» **PROBLEM STATEMENT**: Each line in the material below, starting at the one with "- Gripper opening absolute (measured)" and ending at the one with "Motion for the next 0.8", is to be reproduced exactly; no picture is to be copied.

» **THE INPUT**:
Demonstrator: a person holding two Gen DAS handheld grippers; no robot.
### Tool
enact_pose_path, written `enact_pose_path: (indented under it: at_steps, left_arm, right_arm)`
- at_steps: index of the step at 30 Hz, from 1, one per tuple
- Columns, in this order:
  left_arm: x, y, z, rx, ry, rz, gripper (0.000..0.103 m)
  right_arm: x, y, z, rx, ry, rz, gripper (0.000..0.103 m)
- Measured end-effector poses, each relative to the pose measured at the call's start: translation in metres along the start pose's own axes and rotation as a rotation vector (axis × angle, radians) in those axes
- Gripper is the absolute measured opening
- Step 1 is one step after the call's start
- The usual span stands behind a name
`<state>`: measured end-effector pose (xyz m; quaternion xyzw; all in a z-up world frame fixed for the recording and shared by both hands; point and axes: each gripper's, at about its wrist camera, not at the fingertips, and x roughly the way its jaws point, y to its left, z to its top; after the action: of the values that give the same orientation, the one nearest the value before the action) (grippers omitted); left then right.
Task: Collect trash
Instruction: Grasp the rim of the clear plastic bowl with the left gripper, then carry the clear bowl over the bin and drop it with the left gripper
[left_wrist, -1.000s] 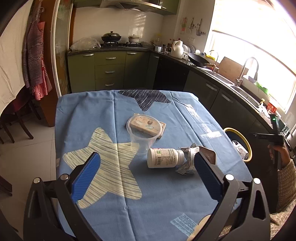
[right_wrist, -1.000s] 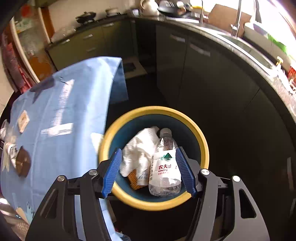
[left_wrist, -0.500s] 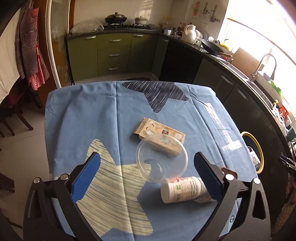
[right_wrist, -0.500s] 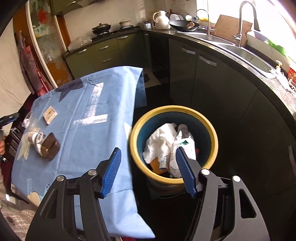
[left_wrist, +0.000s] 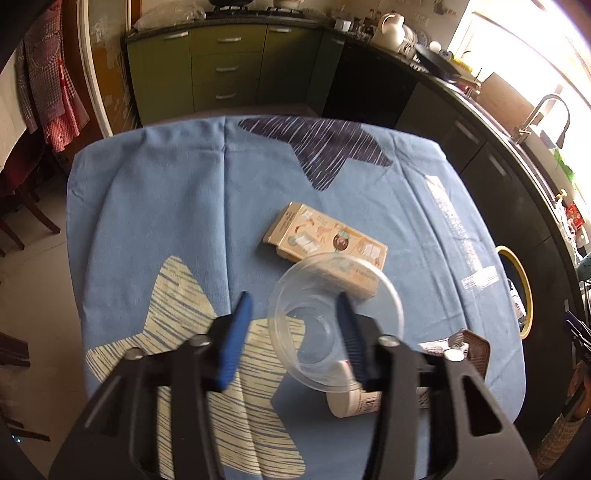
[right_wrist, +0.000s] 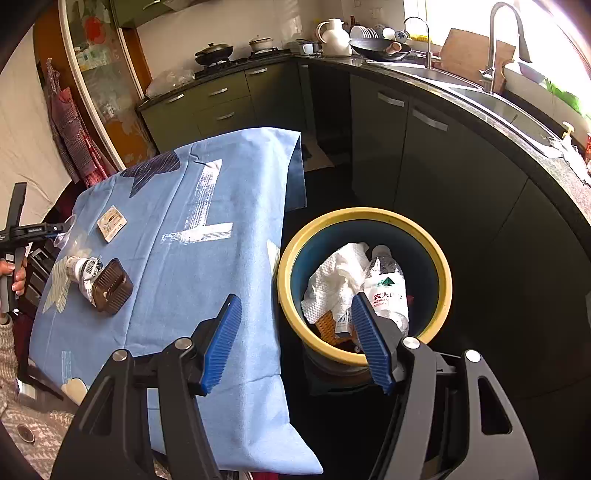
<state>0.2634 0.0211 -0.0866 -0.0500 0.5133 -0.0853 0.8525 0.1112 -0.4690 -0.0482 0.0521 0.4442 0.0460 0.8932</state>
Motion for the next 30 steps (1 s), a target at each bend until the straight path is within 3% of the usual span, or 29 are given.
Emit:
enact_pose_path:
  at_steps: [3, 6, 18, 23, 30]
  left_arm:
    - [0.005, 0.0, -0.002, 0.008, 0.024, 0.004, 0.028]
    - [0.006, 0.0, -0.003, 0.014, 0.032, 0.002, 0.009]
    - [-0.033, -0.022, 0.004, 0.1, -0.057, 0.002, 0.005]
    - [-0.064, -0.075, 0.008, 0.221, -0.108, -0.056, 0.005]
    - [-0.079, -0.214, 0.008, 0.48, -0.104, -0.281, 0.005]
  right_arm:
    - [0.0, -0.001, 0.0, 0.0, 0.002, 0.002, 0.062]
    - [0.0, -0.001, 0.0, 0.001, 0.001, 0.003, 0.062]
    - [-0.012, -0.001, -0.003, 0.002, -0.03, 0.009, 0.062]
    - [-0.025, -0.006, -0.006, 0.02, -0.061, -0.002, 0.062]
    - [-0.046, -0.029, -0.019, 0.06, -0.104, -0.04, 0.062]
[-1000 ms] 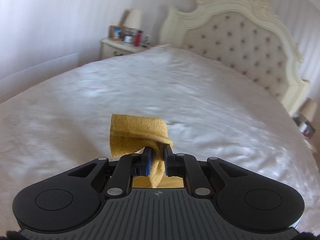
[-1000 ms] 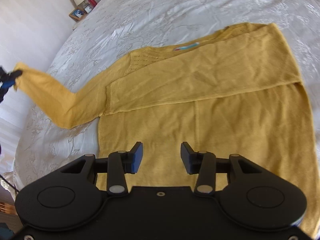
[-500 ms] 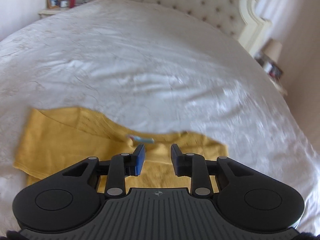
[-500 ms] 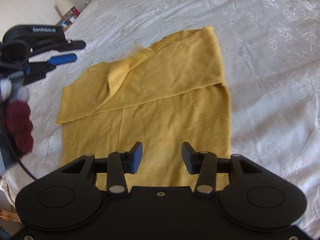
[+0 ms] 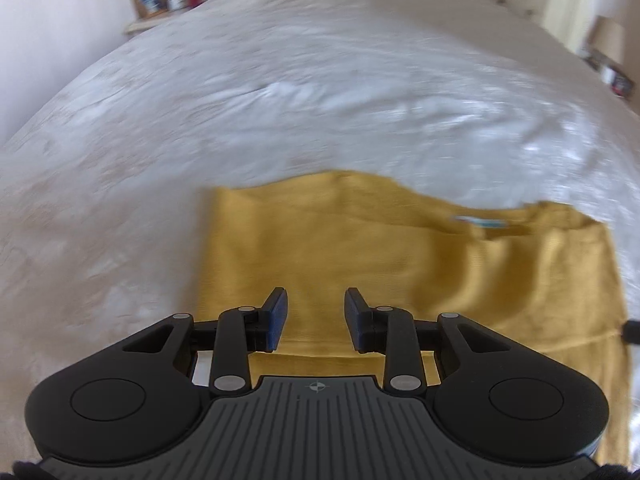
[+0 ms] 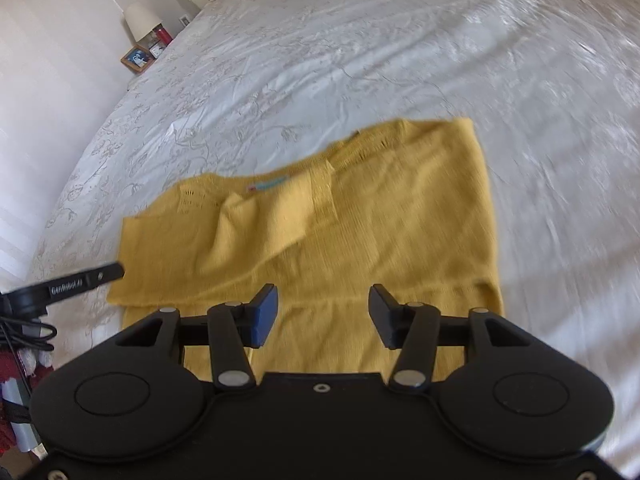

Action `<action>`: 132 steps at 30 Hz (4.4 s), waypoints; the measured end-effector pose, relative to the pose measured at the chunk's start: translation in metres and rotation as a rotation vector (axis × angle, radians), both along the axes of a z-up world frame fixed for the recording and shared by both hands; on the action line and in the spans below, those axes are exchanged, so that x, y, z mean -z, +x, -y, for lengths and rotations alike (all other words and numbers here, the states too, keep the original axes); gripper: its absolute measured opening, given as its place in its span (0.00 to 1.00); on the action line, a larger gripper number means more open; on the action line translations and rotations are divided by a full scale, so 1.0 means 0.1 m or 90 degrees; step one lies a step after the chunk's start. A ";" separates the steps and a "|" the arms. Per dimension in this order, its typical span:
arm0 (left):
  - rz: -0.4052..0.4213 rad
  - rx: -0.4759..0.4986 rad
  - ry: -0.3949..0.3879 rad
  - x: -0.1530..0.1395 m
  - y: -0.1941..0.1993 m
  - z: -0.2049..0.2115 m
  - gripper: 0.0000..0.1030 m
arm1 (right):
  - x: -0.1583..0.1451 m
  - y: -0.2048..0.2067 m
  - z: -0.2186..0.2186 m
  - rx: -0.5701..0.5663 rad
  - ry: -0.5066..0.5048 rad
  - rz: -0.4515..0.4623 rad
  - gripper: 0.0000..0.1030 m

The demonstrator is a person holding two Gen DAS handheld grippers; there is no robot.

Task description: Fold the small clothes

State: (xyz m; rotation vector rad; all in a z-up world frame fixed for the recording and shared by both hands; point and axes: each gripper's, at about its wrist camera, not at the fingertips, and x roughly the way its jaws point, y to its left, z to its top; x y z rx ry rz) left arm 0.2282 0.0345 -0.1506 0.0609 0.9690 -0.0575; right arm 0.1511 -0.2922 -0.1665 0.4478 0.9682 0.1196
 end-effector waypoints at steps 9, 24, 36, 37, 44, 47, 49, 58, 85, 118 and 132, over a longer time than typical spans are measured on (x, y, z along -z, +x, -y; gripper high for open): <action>-0.093 -0.064 0.021 0.59 0.27 -0.42 0.31 | 0.26 0.70 -0.09 -0.060 -0.036 -0.019 0.58; -0.070 -0.047 -0.007 0.37 0.21 -0.50 0.35 | 0.29 0.91 -0.24 -0.080 -0.016 -0.005 0.16; -0.019 0.008 -0.020 0.02 0.12 -0.38 0.38 | 0.07 0.39 0.43 -0.030 -0.122 -0.019 0.19; -0.025 0.011 -0.017 0.06 0.12 -0.34 0.38 | 0.13 0.40 0.46 -0.034 -0.111 -0.031 0.23; -0.089 0.018 0.001 0.46 0.23 -0.22 0.39 | 0.15 0.35 0.50 -0.007 -0.085 -0.003 0.58; -0.103 0.004 -0.012 0.62 0.24 -0.28 0.44 | 0.17 0.41 0.58 0.014 -0.047 -0.008 0.57; -0.108 -0.011 -0.033 0.66 0.26 -0.33 0.47 | 0.22 0.46 0.63 0.027 -0.031 -0.017 0.57; -0.097 -0.007 -0.007 0.68 0.26 -0.29 0.61 | 0.52 0.61 0.75 0.051 0.032 -0.051 0.58; -0.071 -0.010 -0.020 0.39 0.36 -0.23 0.63 | 0.29 0.42 0.67 0.077 -0.184 -0.015 0.25; -0.103 0.027 -0.043 0.75 0.51 -0.13 1.00 | 0.48 0.63 0.50 0.033 -0.220 -0.013 0.74; -0.133 0.100 -0.071 0.38 -0.20 -0.36 1.00 | 0.36 -0.15 0.74 0.108 -0.068 -0.058 0.90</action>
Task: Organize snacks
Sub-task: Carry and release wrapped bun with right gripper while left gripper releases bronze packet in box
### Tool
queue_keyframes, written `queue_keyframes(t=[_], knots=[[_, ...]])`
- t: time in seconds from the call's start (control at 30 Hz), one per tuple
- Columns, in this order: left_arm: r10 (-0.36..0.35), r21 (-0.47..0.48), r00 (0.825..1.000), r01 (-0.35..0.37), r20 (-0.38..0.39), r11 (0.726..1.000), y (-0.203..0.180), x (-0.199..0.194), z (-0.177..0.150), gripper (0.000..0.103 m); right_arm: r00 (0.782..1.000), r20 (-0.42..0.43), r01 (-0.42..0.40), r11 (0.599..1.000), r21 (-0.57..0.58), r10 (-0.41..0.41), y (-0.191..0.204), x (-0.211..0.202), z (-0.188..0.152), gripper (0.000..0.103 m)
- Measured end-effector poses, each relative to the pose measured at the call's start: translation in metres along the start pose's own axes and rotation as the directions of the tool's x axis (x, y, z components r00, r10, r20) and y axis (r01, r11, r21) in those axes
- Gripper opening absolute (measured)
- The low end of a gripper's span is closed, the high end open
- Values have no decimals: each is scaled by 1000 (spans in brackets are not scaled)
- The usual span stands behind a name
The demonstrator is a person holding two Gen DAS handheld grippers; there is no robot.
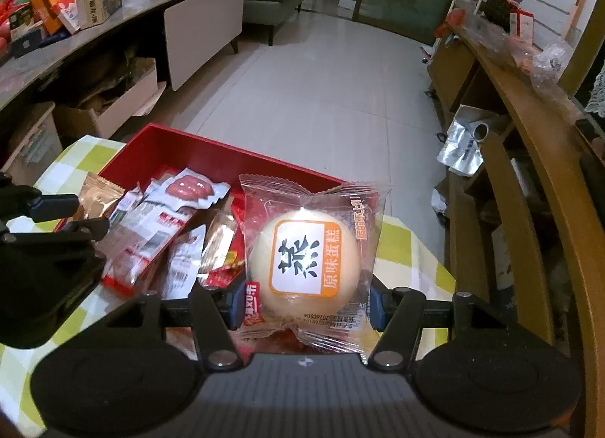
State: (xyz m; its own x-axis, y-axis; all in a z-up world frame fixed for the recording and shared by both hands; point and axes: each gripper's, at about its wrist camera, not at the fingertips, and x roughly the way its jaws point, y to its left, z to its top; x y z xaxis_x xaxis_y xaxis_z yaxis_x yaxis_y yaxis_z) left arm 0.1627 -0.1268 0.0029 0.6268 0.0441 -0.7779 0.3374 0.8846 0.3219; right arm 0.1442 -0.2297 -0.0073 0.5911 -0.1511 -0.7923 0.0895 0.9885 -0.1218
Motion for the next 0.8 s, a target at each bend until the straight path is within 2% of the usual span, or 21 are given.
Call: queue_keyframes(t=[0.23,0.43,0.57,0.8], knots=[[-14,0,1000,14,-27,1000,-7,23,7,34,1000,-13,-26,999,33,26,-5,29,7,65],[-15,-12,999,15,-47,1000,-2,35,9,39,997,-11,-70,996,61,71,-1,45,10,65],[-2,-25,999,1,-54,1000,3,39,9,63,996,-13,-86,993,77,87,2,50,12,66],[-3,-36,999,2,-37,999,6,32,12,71,998,26,-51,995,87,49,-6,42,15,73]])
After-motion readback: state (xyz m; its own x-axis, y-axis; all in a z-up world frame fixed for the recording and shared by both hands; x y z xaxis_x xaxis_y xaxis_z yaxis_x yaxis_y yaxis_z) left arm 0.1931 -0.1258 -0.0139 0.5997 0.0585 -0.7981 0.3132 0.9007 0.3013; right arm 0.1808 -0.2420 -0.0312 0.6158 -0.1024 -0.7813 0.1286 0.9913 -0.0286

» **RESPONSE AREA**:
- Gripper opening absolute (measured)
- The low end of a gripper's span is closed, the high end open
- Values have no decimals: each is scaled by 1000 (spans in brackets are not scaled)
- The usual span stands behind a name
The demonstrator is a person holding two Gen DAS handheld grippers; there is no robot.
State: (xyz m; its own x-axis, y-axis; all in a z-up world frame fixed for the recording and shared by both hands; point and axes: each gripper's, at about its wrist camera, not at the fingertips, and x roughly the way its jaws point, y to its left, z to its top; x y z xaxis_x xaxis_y xaxis_z yaxis_x yaxis_y yaxis_z) left arm 0.1627 -0.1268 0.0029 0.6268 0.0441 -0.7779 0.3374 0.8846 0.3219; right arm 0.1442 -0.2297 -0.0073 0.5911 -0.1511 -0.7923 0.0895 0.9885 -0.1218
Motion for the next 0.8 s, a target at each bend until the straight path is within 2% of the usual span, or 21 are given.

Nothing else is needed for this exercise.